PROBLEM DESCRIPTION — After locating the line containing "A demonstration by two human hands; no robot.", restate that line and each one after it exactly, through the last line of the material.
##############################
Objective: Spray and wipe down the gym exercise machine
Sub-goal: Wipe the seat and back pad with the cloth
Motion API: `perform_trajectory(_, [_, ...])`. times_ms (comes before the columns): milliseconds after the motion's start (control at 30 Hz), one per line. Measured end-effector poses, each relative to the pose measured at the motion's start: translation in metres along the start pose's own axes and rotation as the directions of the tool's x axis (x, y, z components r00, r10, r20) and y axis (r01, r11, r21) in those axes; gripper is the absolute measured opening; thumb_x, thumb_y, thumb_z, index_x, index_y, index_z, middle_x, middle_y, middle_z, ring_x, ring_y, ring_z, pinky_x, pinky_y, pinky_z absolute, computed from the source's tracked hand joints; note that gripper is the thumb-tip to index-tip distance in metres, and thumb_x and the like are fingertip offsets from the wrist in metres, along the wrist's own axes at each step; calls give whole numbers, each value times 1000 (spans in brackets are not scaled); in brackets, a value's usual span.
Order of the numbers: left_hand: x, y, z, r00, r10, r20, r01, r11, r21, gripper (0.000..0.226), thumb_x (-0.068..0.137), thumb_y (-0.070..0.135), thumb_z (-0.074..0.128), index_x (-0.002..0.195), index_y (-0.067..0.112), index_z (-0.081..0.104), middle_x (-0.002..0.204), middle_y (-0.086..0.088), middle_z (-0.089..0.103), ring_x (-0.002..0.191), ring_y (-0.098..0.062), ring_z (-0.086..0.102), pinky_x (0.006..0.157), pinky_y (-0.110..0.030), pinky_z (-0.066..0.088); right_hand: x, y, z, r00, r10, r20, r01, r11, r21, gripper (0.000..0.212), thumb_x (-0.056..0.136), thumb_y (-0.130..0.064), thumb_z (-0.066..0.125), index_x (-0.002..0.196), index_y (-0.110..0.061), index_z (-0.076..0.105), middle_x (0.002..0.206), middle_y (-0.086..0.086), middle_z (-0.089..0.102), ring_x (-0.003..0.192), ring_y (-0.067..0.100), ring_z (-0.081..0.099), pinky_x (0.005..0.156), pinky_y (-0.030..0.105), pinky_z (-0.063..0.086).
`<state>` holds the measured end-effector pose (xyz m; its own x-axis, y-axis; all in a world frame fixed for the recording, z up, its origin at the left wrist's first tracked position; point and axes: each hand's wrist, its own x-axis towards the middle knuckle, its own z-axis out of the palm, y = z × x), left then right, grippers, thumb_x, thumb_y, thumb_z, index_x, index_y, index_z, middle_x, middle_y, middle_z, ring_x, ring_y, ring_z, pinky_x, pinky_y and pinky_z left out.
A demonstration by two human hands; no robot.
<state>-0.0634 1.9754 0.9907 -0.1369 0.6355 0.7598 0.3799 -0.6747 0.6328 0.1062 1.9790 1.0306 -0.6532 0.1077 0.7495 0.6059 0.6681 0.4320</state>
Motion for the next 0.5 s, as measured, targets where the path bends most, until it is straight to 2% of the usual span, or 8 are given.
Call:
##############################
WRITTEN RESPONSE —
A demonstration by two human hands; no robot.
<state>-0.0634 1.9754 0.9907 -0.1369 0.6355 0.7598 0.3799 -0.6747 0.6328 0.1062 1.9790 1.0306 -0.6532 0.1077 0.7495 0.6059 0.6681 0.4320</state>
Motion for the next 0.5 s, as measured, targets where the path bends most, until it is straight to 2% of the usual span, or 8 are given.
Call:

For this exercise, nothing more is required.